These systems are defined by an inversion of the band structure at the
time reversal symmetry point Γ. Intrinsically, they remain insulating in the bulk. The non-trivial properties arise at the interface with another topological class material, a normal insulator for example : the surface becomes metallic, with massless Dirac fermions and non dispersive transport. Due to its strong spin-orbit interaction, HgTe is a semi-metal with such a band structure inversion around the point Γ and is a very promising
strong Topological Insulator. In order to unveil its non-trivial
topological properties, HgTe samples are synthesized by Molecular Beam
Epitaxy methods by P. Ballet (CEA/Leti) with a uniform strain that opens
a gap.
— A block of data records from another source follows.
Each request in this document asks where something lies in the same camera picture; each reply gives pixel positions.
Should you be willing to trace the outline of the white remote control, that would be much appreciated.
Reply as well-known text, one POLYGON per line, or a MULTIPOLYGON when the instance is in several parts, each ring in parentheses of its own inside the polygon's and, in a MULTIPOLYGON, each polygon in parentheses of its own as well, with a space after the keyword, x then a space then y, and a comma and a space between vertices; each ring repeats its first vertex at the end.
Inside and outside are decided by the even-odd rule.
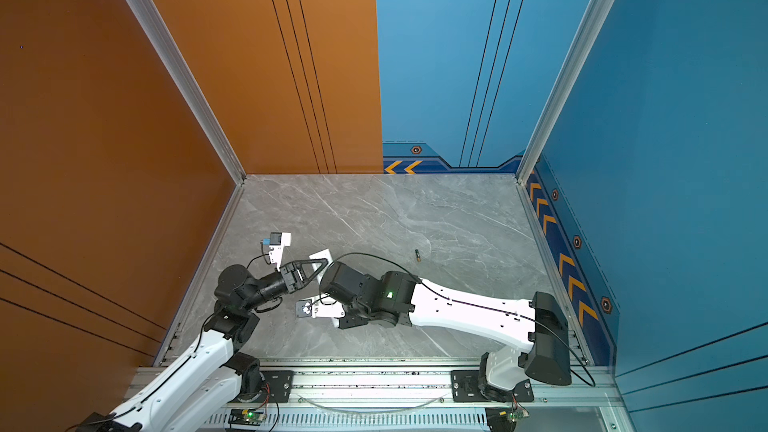
POLYGON ((309 259, 312 261, 314 272, 322 271, 327 265, 333 262, 332 254, 328 248, 311 254, 309 259))

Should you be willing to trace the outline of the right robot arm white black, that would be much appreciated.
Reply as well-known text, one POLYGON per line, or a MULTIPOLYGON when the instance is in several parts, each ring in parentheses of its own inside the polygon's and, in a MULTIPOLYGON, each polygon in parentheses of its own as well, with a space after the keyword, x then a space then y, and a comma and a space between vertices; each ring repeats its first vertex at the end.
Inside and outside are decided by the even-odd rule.
POLYGON ((530 379, 569 386, 571 350, 568 321, 555 297, 537 292, 530 299, 499 299, 462 292, 406 271, 375 278, 342 262, 323 273, 320 294, 304 311, 329 318, 337 328, 377 324, 437 327, 487 338, 502 349, 481 356, 480 394, 512 402, 516 387, 530 379))

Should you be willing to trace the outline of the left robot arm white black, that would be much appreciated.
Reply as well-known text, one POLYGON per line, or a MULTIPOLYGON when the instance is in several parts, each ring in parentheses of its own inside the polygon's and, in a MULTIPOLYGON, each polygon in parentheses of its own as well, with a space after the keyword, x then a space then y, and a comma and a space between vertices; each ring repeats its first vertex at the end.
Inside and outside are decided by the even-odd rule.
POLYGON ((255 278, 244 265, 231 265, 218 277, 214 312, 193 343, 133 397, 101 415, 93 413, 74 431, 195 431, 239 395, 262 391, 257 358, 241 352, 270 301, 310 285, 331 259, 295 260, 255 278))

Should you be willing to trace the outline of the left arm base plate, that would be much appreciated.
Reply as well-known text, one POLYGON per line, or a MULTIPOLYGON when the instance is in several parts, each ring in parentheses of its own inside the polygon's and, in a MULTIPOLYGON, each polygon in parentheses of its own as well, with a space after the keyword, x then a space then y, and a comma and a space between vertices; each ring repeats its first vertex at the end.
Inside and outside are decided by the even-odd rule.
POLYGON ((293 388, 291 370, 262 370, 242 376, 241 389, 235 398, 240 403, 288 403, 293 388))

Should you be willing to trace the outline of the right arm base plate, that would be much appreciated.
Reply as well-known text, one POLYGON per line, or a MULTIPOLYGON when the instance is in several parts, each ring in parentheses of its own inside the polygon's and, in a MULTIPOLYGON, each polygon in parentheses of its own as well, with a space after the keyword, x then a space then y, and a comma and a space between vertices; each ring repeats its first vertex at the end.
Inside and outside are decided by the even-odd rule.
POLYGON ((452 397, 457 403, 532 403, 535 400, 528 379, 505 390, 491 385, 477 369, 458 369, 450 372, 450 382, 452 397))

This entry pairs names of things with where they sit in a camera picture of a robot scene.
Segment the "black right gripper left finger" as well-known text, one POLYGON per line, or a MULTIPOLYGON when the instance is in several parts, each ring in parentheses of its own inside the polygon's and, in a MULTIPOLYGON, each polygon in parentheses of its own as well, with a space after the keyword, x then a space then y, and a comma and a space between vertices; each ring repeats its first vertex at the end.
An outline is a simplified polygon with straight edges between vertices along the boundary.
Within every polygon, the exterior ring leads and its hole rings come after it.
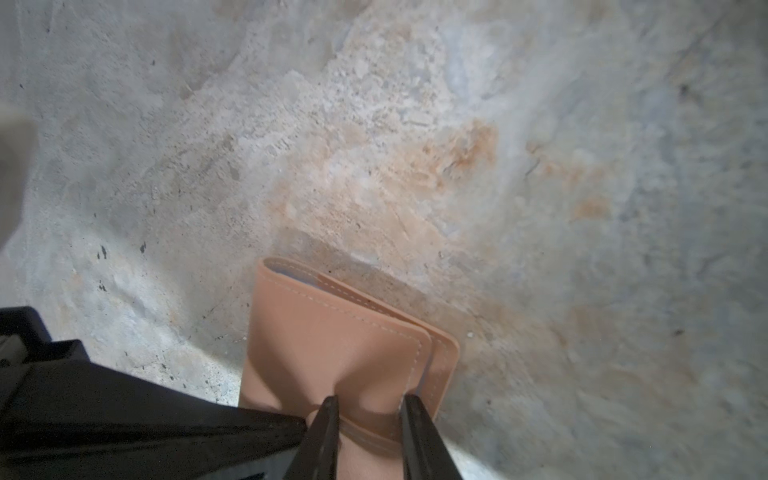
POLYGON ((335 480, 339 433, 339 399, 329 396, 316 411, 283 479, 335 480))

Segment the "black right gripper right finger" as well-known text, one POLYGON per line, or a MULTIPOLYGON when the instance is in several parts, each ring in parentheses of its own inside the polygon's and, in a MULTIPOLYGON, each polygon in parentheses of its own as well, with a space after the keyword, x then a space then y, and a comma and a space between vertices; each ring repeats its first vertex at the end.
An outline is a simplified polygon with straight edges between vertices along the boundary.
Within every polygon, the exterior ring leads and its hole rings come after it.
POLYGON ((463 479, 420 397, 404 397, 400 418, 405 480, 463 479))

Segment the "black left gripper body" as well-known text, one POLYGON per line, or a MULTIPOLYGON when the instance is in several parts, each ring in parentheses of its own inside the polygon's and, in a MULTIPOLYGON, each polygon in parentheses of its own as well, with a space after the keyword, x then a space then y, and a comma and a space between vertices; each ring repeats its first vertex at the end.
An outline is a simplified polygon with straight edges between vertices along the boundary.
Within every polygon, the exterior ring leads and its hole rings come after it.
POLYGON ((56 341, 30 306, 1 309, 1 407, 16 397, 56 393, 61 374, 90 361, 80 340, 56 341))

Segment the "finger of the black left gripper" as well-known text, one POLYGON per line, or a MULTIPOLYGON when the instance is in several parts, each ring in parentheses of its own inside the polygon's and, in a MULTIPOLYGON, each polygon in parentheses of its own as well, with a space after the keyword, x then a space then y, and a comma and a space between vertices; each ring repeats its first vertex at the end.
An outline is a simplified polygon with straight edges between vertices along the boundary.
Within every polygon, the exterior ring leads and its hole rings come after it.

Angle-Resolved PhotoEmission Spectroscopy (ARPES), with its thin depth
sensitivity, is a dedicated technique to study the protected surface
states that occur at the interface between two systems of different
topological classes and has already given convincing results on Bi2Se3
Topological Insultator systems.
I will present our last results obtained by magneto-transport
measurements and the ARPES band structure acquired on the CASSIOPEE line at the SOLEIL synchrotron. These show a Dirac cone of the surface states which Dirac point lies just below the top of the Γ8 heavy hole band. This is confirmed by our theoretical simulation.